Message ID | 20210315165800.5948-3-madvenka@linux.microsoft.com (mailing list archive) |
---|---|
State | New, archived |
Headers | show |
Series | arm64: Implement reliable stack trace | expand |
On Mon, Mar 15, 2021 at 11:57:54AM -0500, madvenka@linux.microsoft.com wrote: > To summarize, pt_regs->stackframe is used (or will be used) as a marker > frame in stack traces. To enable the unwinder to detect these frames, tag > each pt_regs->stackframe with a type. To record the type, use the unused2 > field in struct pt_regs and rename it to frame_type. The types are: Unless I'm misreading what's going on here this is more trying to set a type for the stack as a whole than for a specific stack frame.
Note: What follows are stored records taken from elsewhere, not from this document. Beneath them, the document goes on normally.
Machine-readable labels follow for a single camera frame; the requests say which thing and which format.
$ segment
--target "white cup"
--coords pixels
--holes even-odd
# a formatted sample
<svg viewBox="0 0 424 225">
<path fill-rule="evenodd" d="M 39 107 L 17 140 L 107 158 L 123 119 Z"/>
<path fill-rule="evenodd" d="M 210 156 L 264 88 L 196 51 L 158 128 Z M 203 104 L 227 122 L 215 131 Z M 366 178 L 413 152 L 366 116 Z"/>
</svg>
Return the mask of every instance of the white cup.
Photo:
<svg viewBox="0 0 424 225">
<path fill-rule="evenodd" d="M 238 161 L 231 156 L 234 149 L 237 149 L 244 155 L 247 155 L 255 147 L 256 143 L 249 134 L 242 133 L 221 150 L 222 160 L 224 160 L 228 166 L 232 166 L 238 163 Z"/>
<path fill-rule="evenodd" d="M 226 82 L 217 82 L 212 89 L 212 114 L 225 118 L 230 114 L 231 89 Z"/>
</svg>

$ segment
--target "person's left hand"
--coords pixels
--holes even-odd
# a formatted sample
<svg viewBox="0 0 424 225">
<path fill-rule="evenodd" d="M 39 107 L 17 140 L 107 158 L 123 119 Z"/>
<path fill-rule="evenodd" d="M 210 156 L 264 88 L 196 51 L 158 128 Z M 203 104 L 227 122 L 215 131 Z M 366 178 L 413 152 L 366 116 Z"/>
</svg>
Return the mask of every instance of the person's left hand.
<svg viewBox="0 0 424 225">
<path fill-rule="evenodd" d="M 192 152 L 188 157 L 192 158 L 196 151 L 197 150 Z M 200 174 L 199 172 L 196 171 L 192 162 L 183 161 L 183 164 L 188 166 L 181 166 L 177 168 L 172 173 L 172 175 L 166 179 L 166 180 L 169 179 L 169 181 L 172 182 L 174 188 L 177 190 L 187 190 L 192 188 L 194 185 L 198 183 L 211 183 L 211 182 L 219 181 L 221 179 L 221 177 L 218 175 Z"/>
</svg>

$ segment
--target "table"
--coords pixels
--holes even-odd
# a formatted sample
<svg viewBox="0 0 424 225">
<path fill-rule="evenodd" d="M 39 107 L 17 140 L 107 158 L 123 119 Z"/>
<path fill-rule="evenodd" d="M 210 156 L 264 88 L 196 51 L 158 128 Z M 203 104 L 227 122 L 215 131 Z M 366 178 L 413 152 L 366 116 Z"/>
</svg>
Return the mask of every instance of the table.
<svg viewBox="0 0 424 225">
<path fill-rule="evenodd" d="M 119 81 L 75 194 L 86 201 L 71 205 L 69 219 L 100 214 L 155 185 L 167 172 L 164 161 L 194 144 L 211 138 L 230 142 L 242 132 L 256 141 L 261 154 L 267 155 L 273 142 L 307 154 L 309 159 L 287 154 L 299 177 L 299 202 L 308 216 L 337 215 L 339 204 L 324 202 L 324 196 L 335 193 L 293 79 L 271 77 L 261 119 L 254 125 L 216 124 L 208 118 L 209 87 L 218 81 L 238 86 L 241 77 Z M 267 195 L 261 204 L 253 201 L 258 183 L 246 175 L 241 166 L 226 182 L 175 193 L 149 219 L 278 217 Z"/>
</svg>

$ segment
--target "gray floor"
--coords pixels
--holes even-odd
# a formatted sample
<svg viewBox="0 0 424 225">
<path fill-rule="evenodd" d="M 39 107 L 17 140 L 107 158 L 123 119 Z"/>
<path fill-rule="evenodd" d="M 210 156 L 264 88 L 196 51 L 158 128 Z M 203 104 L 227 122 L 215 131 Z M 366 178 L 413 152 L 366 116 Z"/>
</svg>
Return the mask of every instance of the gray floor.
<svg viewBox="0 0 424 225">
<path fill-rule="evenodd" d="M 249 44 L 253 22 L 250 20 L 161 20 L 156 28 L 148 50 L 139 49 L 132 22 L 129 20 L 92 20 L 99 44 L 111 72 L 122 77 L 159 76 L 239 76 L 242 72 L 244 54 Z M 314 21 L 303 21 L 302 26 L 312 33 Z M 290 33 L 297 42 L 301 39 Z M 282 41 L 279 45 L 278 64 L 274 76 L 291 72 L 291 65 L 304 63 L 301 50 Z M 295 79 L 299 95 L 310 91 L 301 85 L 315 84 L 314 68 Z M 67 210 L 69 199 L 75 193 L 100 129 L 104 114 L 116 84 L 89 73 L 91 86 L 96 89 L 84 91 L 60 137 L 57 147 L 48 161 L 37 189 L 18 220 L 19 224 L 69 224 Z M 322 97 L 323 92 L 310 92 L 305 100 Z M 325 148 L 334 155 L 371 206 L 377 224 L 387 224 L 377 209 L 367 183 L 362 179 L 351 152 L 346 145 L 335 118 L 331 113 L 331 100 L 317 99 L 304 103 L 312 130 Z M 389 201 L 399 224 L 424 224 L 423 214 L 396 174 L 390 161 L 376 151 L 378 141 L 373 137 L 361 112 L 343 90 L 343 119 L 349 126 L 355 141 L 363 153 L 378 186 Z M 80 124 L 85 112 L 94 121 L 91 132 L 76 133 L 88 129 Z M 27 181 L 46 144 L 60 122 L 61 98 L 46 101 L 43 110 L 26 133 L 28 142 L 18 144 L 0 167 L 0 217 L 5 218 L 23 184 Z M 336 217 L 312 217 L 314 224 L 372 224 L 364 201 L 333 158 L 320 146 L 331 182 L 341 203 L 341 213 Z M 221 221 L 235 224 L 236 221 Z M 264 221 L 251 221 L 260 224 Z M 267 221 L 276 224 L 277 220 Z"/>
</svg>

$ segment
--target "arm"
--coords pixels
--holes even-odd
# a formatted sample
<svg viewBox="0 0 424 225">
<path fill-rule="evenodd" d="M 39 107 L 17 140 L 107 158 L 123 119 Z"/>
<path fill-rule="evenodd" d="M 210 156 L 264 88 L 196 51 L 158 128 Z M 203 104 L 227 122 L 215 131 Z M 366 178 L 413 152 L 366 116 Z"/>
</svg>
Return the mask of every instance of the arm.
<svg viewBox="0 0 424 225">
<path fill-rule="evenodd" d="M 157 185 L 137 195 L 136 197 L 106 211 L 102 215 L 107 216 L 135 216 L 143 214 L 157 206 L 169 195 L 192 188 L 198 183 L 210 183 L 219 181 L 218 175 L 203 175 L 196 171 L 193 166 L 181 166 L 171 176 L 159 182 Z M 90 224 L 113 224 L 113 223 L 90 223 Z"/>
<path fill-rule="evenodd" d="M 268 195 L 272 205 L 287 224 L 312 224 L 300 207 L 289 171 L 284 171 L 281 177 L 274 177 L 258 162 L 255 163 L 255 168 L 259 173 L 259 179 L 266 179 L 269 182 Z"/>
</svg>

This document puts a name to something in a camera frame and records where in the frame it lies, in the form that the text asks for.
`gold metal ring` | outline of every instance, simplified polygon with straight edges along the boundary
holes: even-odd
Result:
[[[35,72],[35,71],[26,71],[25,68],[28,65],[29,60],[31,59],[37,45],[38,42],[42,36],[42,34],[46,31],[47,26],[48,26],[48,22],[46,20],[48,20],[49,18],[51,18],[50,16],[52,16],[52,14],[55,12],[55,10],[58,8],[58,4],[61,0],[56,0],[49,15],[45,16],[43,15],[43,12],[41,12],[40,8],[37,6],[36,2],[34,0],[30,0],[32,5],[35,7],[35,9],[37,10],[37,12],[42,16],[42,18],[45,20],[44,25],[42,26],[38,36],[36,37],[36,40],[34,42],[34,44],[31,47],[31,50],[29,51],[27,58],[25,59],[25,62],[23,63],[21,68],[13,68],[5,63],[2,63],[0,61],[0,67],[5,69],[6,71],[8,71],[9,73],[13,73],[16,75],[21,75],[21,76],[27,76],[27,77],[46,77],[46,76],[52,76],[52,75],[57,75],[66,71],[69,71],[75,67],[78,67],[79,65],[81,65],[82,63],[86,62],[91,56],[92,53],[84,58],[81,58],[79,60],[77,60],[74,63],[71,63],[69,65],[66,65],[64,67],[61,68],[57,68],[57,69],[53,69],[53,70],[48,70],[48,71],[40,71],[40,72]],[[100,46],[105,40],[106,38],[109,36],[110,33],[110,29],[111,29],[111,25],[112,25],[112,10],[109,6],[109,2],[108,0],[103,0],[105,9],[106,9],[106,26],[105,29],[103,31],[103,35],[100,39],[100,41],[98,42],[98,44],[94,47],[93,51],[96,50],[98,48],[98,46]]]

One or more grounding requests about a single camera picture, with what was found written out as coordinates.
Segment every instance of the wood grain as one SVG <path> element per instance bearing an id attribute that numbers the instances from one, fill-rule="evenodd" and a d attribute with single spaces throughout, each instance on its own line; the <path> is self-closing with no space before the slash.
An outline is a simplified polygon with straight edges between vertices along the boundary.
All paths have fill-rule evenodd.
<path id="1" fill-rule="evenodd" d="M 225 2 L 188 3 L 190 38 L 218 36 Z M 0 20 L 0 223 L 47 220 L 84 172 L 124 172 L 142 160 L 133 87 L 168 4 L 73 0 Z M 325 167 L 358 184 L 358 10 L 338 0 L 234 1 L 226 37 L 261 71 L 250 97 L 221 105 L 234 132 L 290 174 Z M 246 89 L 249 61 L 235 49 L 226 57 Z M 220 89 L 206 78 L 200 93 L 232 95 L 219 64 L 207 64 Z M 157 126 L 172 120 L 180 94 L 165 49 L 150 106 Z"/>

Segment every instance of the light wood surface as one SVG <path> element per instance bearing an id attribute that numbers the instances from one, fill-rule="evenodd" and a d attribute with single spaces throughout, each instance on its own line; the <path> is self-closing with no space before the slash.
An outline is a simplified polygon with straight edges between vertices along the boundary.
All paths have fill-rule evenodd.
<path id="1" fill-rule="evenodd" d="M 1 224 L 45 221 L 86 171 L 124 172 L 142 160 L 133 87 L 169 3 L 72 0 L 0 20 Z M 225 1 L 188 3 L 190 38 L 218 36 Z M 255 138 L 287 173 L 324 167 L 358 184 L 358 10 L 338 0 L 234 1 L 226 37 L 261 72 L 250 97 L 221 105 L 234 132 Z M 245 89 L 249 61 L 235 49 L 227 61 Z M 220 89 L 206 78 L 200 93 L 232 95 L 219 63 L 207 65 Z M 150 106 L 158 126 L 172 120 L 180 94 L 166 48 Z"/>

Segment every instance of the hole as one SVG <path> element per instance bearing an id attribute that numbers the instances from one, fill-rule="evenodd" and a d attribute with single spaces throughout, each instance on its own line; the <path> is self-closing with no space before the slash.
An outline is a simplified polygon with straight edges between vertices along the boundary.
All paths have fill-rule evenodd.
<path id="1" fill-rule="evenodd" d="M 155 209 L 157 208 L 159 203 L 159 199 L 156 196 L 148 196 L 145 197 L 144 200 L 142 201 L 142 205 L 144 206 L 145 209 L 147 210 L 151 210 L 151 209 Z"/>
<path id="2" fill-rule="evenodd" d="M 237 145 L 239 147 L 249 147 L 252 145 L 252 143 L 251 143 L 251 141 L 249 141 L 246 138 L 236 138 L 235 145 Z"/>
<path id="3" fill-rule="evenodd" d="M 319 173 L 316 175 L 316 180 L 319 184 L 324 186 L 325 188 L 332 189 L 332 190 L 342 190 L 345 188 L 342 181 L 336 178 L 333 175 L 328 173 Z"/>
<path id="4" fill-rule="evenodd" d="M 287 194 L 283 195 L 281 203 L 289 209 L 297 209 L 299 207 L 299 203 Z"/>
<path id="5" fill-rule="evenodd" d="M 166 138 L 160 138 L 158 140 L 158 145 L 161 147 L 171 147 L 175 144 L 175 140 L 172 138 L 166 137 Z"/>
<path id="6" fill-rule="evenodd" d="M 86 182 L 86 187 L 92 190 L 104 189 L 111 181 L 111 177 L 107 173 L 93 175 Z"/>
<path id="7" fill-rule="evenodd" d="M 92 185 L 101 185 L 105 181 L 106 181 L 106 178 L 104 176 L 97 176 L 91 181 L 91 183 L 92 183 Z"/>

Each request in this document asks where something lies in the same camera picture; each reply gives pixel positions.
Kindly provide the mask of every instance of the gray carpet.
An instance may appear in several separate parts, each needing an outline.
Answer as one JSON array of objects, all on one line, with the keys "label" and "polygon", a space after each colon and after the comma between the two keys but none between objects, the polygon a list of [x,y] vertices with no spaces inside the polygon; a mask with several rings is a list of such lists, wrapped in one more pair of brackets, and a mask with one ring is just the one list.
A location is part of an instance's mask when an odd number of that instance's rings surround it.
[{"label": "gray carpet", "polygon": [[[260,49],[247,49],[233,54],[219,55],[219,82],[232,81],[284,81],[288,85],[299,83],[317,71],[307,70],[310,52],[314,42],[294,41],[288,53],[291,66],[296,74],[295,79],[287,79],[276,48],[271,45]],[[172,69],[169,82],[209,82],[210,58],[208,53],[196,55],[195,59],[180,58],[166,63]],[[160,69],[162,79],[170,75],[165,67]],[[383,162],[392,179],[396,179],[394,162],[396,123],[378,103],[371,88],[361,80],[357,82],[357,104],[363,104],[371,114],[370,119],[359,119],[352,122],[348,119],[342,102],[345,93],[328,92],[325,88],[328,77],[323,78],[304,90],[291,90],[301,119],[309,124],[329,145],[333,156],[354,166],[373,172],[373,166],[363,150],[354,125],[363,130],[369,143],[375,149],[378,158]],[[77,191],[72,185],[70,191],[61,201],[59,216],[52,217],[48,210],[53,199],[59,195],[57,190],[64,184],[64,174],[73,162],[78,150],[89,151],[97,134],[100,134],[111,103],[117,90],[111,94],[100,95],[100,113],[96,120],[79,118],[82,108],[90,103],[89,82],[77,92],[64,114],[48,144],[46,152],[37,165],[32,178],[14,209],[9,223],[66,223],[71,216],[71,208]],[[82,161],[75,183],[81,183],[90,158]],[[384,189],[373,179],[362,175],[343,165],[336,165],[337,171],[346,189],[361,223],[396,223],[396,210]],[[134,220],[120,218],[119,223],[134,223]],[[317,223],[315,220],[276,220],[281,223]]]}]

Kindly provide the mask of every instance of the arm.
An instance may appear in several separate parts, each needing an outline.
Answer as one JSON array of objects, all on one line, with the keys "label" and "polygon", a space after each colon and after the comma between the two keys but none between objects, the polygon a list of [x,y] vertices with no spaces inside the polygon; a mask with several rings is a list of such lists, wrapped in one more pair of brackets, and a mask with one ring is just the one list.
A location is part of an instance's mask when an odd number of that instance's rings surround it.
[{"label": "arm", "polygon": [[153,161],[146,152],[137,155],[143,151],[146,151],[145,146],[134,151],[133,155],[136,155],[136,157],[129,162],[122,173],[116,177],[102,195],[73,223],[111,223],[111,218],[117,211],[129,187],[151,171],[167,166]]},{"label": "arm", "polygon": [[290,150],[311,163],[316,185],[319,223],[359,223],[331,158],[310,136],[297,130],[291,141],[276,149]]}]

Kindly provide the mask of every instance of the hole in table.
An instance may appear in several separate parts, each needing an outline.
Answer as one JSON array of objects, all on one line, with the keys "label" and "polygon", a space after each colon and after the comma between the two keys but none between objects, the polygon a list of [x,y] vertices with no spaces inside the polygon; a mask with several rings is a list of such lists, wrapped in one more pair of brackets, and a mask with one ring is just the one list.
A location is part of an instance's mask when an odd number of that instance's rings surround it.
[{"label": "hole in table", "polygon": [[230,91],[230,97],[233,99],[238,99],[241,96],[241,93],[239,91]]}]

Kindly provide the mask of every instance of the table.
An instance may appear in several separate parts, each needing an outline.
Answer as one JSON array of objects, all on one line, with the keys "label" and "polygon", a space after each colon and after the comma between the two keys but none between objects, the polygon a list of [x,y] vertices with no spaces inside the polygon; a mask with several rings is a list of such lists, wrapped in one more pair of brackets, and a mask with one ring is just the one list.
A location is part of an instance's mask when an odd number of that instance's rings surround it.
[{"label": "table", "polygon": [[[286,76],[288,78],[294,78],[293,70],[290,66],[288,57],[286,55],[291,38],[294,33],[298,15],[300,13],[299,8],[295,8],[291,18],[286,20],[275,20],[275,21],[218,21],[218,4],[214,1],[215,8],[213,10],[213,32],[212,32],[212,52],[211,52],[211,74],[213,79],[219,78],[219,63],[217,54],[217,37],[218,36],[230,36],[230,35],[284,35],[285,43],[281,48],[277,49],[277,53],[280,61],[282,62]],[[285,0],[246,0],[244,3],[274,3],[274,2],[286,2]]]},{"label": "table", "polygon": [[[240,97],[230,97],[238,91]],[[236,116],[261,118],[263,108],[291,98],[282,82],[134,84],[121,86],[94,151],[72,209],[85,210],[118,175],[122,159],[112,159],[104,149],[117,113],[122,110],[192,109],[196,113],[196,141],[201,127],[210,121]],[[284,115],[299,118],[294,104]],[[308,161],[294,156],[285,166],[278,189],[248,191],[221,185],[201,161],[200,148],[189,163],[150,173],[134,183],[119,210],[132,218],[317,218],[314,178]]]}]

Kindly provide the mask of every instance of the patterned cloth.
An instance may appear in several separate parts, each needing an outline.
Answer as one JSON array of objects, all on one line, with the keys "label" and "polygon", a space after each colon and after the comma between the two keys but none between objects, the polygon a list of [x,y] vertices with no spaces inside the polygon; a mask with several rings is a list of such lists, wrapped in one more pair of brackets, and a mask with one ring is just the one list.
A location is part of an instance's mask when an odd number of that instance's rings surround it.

I'm also finding this a bit confusing as the unwinder already tracks things it calls frame types and it handles types that aren't covered here like SDEI. At the very least there's a naming issue here. Taking a step back though do we want to be tracking this via pt_regs? It's reliant on us robustly finding the correct pt_regs and on having the things that make the stack unreliable explicitly go in and set the appropriate type. That seems like it will be error prone, I'd been expecting to do something more like using sections to filter code for unreliable features based on the addresses of the functions we find on the stack or similar. This could still go wrong of course but there's fewer moving pieces, and especially fewer moving pieces specific to reliable stack trace. I'm wary of tracking data that only ever gets used for the reliable stack trace path given that it's going to be fairly infrequently used and hence tested, especially things that only crop up in cases that are hard to provoke reliably. If there's a way to detect things that doesn't use special data that seems safer. > EL1_FRAME > EL1 exception frame. We do trap into EL2 as well, the patch will track EL2 frames as EL1 frames. Even if we can treat them the same the naming ought to be clear. > FTRACE_FRAME > FTRACE frame. This is implemented later in the series. If using this approach I'd suggest pulling the change in entry-ftrace.S that sets this into this patch, it's easier than adding a note about this being added later and should help with any bisect issues.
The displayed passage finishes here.